* What is needed *
Copy out the data below, all of it, exactly.

* Data excerpt *
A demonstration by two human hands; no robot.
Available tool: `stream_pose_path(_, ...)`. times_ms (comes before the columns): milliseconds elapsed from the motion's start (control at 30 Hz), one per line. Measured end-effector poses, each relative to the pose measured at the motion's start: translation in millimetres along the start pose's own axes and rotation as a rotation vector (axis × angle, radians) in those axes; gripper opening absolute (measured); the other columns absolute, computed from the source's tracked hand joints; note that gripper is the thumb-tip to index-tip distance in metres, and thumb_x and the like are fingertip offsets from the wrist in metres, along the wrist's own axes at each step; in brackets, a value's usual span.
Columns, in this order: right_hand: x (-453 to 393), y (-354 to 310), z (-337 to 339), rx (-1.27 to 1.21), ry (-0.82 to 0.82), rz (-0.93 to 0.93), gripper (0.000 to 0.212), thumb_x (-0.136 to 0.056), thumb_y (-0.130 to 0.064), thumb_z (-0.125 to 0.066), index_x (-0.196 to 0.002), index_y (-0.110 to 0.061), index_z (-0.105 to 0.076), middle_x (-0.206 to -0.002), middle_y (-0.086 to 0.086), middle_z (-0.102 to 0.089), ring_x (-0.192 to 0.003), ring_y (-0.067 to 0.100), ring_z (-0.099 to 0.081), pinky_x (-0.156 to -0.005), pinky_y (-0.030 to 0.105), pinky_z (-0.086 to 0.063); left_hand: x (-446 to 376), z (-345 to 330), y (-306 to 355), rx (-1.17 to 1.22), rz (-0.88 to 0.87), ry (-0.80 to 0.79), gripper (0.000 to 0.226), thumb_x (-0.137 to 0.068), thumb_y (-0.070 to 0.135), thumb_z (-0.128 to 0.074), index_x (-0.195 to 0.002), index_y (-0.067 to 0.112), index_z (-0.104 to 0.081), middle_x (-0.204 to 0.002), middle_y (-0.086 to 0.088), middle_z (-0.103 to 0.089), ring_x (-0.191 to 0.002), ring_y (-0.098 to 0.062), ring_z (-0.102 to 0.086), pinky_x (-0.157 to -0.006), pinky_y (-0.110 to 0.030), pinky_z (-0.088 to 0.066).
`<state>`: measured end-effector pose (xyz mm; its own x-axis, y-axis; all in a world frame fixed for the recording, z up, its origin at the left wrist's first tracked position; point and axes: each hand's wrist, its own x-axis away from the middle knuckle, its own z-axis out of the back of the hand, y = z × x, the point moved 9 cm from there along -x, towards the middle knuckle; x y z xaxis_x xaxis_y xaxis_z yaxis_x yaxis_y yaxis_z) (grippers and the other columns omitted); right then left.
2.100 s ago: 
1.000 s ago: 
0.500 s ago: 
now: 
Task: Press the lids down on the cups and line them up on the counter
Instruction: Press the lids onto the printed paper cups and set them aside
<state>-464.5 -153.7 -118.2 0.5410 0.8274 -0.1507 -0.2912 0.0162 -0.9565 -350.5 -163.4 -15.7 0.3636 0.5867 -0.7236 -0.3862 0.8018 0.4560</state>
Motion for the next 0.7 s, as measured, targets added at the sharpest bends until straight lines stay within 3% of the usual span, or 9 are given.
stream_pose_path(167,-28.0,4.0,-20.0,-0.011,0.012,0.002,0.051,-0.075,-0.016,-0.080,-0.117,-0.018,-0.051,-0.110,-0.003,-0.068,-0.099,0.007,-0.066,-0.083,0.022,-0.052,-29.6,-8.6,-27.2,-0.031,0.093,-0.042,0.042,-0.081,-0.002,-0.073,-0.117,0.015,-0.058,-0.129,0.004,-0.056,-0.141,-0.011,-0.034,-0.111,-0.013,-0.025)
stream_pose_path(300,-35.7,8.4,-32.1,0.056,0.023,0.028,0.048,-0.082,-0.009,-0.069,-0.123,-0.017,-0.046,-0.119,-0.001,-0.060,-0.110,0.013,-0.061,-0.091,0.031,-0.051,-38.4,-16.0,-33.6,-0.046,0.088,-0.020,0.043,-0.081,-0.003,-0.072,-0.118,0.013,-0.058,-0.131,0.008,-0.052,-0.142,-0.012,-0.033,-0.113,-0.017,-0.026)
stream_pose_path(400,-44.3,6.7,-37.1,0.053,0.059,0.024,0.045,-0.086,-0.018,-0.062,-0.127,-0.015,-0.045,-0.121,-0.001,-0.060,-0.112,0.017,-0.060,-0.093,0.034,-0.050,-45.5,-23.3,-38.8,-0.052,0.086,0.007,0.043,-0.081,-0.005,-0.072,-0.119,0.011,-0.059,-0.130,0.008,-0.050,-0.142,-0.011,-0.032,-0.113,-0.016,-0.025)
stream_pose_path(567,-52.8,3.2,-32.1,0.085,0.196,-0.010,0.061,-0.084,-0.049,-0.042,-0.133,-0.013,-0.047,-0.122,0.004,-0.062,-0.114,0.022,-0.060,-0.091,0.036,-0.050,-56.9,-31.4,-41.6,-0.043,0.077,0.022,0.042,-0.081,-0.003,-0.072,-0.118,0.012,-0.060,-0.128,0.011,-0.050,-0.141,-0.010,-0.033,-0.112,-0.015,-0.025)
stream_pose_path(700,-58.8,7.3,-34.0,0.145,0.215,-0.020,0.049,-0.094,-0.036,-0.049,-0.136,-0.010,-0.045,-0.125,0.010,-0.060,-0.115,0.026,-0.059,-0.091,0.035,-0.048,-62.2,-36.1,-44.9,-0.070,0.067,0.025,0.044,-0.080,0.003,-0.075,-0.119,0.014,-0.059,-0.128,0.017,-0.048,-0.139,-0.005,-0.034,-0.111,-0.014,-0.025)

* Expected answer *
A demonstration by two human hands; no robot.
Available tool: `stream_pose_path(_, ...)`. times_ms (comes before the columns): milliseconds elapsed from the motion's start (control at 30 Hz), one per line. Measured end-effector poses, each relative to the pose measured at the motion's start: translation in millimetres along the start pose's own axes and rotation as a rotation vector (axis × angle, radians) in those axes; gripper opening absolute (measured); the other columns absolute, computed from the source's tracked hand joints; note that gripper is the thumb-tip to index-tip distance in metres, and thumb_x and the like are fingertip offsets from the wrist in metres, along the wrist's own axes at each step; in brackets, a value's usual span.
Columns, in this order: right_hand: x (-453 to 393), y (-354 to 310), z (-337 to 339), rx (-1.27 to 1.21), ry (-0.82 to 0.82), rz (-0.93 to 0.93), gripper (0.000 to 0.212), thumb_x (-0.136 to 0.056), thumb_y (-0.130 to 0.064), thumb_z (-0.125 to 0.066), index_x (-0.196 to 0.002), index_y (-0.110 to 0.061), index_z (-0.105 to 0.076), middle_x (-0.206 to -0.002), middle_y (-0.086 to 0.086), middle_z (-0.102 to 0.089), ring_x (-0.192 to 0.003), ring_y (-0.067 to 0.100), ring_z (-0.099 to 0.081), pinky_x (-0.156 to -0.005), pinky_y (-0.030 to 0.105), pinky_z (-0.086 to 0.063); left_hand: x (-446 to 376), z (-345 to 330), y (-306 to 355), rx (-1.17 to 1.22), rz (-0.88 to 0.87), ry (-0.80 to 0.79), gripper (0.000 to 0.226), thumb_x (-0.137 to 0.068), thumb_y (-0.070 to 0.135), thumb_z (-0.128 to 0.074), index_x (-0.195 to 0.002), index_y (-0.067 to 0.112), index_z (-0.104 to 0.081), middle_x (-0.204 to 0.002), middle_y (-0.086 to 0.088), middle_z (-0.103 to 0.089), ring_x (-0.191 to 0.002), ring_y (-0.098 to 0.062), ring_z (-0.102 to 0.086), pinky_x (-0.157 to -0.006), pinky_y (-0.110 to 0.030), pinky_z (-0.088 to 0.066).
`<state>`: measured end-effector pose (xyz mm; its own x-axis, y-axis; all in a world frame fixed for the recording, z up, its origin at the left wrist's first tracked position; point and axes: each hand's wrist, its own x-axis away from the middle knuckle, its own z-axis out of the back of the hand, y = z × x, the point moved 9 cm from there along -x, towards the middle knuckle; x y z xaxis_x xaxis_y xaxis_z yaxis_x yaxis_y yaxis_z) (grippers and the other columns omitted); right then left.
2.100 s ago: 
1.000 s ago: 
0.500 s ago: 
now: 
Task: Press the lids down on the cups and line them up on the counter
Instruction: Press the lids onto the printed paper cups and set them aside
<state>-464.5 -153.7 -118.2 0.5410 0.8274 -0.1507 -0.2912 0.0162 -0.9565 -350.5 -163.4 -15.7 0.3636 0.5867 -0.7236 -0.3862 0.8018 0.4560</state>
Motion for the next 0.7 s, as measured, targets added at the sharpest bends until straight lines stay within 3% of the usual span, or 9 are given.
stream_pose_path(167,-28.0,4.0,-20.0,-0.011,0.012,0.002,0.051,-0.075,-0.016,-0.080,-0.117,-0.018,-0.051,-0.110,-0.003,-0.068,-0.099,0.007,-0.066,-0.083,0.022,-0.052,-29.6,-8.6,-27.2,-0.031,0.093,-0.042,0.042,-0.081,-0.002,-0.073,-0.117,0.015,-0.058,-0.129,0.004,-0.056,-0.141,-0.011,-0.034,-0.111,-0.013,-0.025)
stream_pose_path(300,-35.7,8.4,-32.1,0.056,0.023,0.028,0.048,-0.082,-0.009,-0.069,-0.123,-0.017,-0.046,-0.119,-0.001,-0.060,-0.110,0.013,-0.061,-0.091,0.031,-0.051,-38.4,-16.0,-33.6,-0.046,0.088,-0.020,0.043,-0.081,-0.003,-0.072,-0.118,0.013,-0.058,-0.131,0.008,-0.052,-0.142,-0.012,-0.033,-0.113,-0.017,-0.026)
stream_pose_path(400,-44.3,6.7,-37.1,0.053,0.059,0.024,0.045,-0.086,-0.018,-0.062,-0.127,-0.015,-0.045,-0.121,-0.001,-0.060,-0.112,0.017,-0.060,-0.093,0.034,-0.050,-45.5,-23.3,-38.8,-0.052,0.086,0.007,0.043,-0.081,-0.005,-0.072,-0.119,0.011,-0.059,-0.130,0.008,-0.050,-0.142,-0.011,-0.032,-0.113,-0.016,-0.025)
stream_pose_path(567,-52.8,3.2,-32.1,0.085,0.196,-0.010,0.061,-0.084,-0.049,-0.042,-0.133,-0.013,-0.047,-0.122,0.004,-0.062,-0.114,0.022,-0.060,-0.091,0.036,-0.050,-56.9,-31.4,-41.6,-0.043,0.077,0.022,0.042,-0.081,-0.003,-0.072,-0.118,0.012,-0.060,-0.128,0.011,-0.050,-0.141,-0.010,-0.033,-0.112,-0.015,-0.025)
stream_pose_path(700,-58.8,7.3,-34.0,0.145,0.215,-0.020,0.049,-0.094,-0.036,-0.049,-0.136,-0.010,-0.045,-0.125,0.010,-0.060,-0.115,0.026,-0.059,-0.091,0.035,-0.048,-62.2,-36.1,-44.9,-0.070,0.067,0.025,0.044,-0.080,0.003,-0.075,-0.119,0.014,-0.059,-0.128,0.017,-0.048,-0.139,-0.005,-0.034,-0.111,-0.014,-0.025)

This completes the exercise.